To make the pies, preheat the oven 190 degrees C, Gas mark 5. Put the meat filling into a baking dish or you can make individual pies which I like to make. Any high sided round ovenproof dishes are fine. Brush the rims of your dish with beaten egg. Place the pastry circles on top of the dish and press the excess pastry onto the dish, lightly score the top of the pastry and brush with the beaten egg and bake in the preheated oven for 40 minutes.

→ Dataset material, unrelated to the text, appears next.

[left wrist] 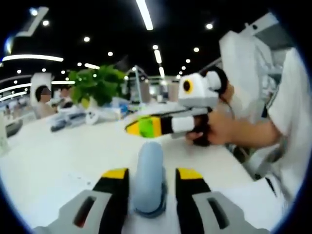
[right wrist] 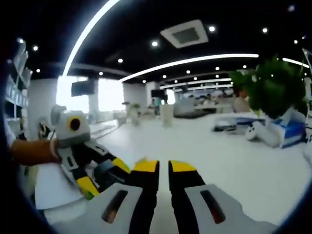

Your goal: Pick up the paper insert the paper into the punch align the paper edges press the punch to punch holes

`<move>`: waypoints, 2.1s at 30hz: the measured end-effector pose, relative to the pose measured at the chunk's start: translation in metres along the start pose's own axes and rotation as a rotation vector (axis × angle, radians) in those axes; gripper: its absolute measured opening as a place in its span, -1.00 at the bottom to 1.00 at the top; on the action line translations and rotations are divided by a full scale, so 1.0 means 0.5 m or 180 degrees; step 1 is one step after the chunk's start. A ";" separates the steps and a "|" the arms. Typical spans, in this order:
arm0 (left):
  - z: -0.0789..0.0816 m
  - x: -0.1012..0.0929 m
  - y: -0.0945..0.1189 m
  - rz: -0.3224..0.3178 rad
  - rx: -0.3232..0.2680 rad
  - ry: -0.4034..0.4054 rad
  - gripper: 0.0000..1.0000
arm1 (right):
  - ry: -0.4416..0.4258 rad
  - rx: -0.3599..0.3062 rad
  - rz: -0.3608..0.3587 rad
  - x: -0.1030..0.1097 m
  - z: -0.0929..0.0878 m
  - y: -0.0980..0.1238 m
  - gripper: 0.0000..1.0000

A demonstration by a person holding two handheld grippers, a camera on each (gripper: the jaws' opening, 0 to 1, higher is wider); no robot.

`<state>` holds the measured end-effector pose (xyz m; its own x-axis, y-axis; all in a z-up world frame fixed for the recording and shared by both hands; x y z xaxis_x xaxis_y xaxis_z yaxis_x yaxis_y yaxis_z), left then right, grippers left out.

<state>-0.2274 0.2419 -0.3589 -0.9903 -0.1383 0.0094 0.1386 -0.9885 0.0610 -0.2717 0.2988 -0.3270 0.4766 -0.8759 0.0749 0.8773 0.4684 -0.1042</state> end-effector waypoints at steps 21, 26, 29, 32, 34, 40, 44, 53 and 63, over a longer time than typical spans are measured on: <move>0.027 0.002 0.002 -0.0002 -0.0205 0.0075 0.08 | -0.0106 -0.0042 0.0046 0.005 0.002 0.002 -0.76; 0.033 0.001 0.004 -0.0003 -0.0268 0.0024 0.11 | -0.0159 -0.0082 0.0023 0.002 0.005 0.004 -0.76; 0.041 0.005 0.007 0.0041 -0.0328 0.0010 0.11 | -0.0140 -0.0086 -0.0001 0.004 0.005 0.004 -0.76; 0.047 0.007 0.009 0.0052 -0.0366 0.0008 0.12 | -0.0133 -0.0094 -0.0017 0.004 0.006 0.005 -0.76; 0.050 0.009 0.010 0.0064 -0.0380 0.0019 0.12 | -0.0145 -0.0097 -0.0017 0.005 0.007 0.006 -0.76; 0.085 0.030 0.015 0.0134 -0.0557 0.0089 0.12 | -0.0123 -0.0105 -0.0021 0.006 0.009 0.007 -0.76; 0.102 0.034 0.024 0.0165 -0.0597 0.0078 0.15 | -0.0133 -0.0109 -0.0025 0.006 0.011 0.008 -0.76; 0.148 0.024 0.082 0.0270 -0.0662 -0.0063 0.18 | -0.0104 -0.0081 -0.0013 0.011 0.010 0.008 -0.76; 0.136 -0.005 0.169 0.0477 -0.0639 -0.0081 0.19 | -0.0101 -0.0073 -0.0016 0.015 0.010 0.009 -0.76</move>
<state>-0.2134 0.1627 -0.2859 -0.9581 -0.2850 0.0287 0.2783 -0.9499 -0.1425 -0.2639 0.2948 -0.3220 0.4739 -0.8740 0.1069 0.8784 0.4608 -0.1264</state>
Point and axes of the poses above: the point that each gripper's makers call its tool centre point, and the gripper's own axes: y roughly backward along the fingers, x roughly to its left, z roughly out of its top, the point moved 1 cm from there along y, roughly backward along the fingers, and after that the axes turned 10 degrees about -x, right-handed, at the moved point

Linguini with Prawns, Garlic and Herbs
A simple Italian dish. Most of the trawlers around Ireland would be bringing home fresh prawn at this time of year. Use spaghetti if you don't have linguini.
12 oz Peeled prawn
19 oz Butter
3 oz Onion (diced)
4 oz White wine
2 fl oz Cream
4 fl oz 4 cloves of garlic peeled and crushed 2 tbsp chopped chives, parsley and dill
Method: Fill a large saucepan with water, add some salt and olive oil. Bring to the boil and add the pasta and cook for approx. 10 to 12 min. Meanwhile,melt the butter in a thick bottomed frying pan.Add the onion and garlic and cook until the onions are softened. Add the prawns cook for a minute then add the wine and reduce by half, then add in the herbs and cream and reduce until it thickens slightly. Drain the now cooked linguini and add the prawn mixture to the pasta, stir and serve immediately.
Quick option: If you don't have time to make a cream sauce , a favourite of mine was to cook and peel the prawns, and dice some onion. Fry the onion in a good dollop of butter, add the prawns and cook for 3 to 4 minutes and enjoy with some fresh brown bread.